Records to use =
----
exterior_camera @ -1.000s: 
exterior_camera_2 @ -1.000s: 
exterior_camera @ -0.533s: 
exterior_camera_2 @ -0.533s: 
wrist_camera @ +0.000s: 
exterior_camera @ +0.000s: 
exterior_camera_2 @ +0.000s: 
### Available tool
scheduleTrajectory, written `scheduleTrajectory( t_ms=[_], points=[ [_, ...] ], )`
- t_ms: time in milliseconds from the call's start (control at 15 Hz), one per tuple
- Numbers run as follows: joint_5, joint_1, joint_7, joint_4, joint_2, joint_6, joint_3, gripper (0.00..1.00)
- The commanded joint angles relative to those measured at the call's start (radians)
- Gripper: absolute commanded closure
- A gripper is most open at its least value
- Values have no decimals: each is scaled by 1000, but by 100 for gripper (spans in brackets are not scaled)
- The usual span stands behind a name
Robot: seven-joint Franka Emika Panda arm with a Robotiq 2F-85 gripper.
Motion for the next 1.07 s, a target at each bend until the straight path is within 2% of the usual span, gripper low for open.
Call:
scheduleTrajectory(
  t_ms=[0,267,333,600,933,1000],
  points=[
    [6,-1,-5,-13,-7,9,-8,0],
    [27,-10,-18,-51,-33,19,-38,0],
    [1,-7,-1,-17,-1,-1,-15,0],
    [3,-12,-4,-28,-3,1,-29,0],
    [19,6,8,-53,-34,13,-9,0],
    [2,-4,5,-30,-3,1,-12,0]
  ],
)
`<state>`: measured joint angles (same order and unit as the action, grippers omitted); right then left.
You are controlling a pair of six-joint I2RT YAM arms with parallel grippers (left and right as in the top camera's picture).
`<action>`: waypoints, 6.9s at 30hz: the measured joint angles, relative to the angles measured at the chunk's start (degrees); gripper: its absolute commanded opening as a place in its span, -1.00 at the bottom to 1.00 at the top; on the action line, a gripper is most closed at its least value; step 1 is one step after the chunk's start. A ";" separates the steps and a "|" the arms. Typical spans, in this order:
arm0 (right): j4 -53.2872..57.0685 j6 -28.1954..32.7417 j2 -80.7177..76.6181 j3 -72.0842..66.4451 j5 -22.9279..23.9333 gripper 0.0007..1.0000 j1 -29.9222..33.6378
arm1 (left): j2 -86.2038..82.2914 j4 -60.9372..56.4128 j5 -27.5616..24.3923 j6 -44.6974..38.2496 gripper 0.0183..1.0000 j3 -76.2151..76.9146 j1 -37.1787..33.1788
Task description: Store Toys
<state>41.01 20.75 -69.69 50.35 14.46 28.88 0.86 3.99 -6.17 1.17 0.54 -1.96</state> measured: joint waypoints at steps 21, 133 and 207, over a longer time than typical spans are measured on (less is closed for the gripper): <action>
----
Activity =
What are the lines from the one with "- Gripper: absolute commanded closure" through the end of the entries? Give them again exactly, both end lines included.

Reply to the task =
- Gripper: absolute commanded closure
- A gripper is most open at its least value
- Values have no decimals: each is scaled by 1000, but by 100 for gripper (spans in brackets are not scaled)
- The usual span stands behind a name
Robot: seven-joint Franka Emika Panda arm with a Robotiq 2F-85 gripper.
Motion for the next 1.07 s, a target at each bend until the straight path is within 2% of the usual span, gripper low for open.
Call:
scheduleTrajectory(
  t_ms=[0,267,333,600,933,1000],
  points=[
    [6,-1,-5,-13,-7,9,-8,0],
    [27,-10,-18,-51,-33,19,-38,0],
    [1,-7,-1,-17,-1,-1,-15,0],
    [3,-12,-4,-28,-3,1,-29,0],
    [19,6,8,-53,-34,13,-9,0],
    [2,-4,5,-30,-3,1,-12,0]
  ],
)
`<state>`: measured joint angles (same order and unit as the action, grippers omitted); right then left.
You are controlling a pair of six-joint I2RT YAM arms with parallel grippers (left and right as in the top camera's picture).
`<action>`: waypoints, 6.9s at 30hz: the measured joint angles, relative to the angles measured at the chunk's start (degrees); gripper: its absolute commanded opening as a place in its span, -1.00 at the bottom to 1.00 at the top; on the action line, a gripper is most closed at its least value; step 1 is one step after the chunk's start. A ";" separates the steps and a "|" the arms. Typical spans, in this order:
arm0 (right): j4 -53.2872..57.0685 j6 -28.1954..32.7417 j2 -80.7177..76.6181 j3 -72.0842..66.4451 j5 -22.9279..23.9333 gripper 0.0007..1.0000 j1 -29.9222..33.6378
arm1 (left): j2 -86.2038..82.2914 j4 -60.9372..56.4128 j5 -27.5616..24.3923 j6 -44.6974..38.2496 gripper 0.0183..1.0000 j3 -76.2151..76.9146 j1 -37.1787..33.1788
Task description: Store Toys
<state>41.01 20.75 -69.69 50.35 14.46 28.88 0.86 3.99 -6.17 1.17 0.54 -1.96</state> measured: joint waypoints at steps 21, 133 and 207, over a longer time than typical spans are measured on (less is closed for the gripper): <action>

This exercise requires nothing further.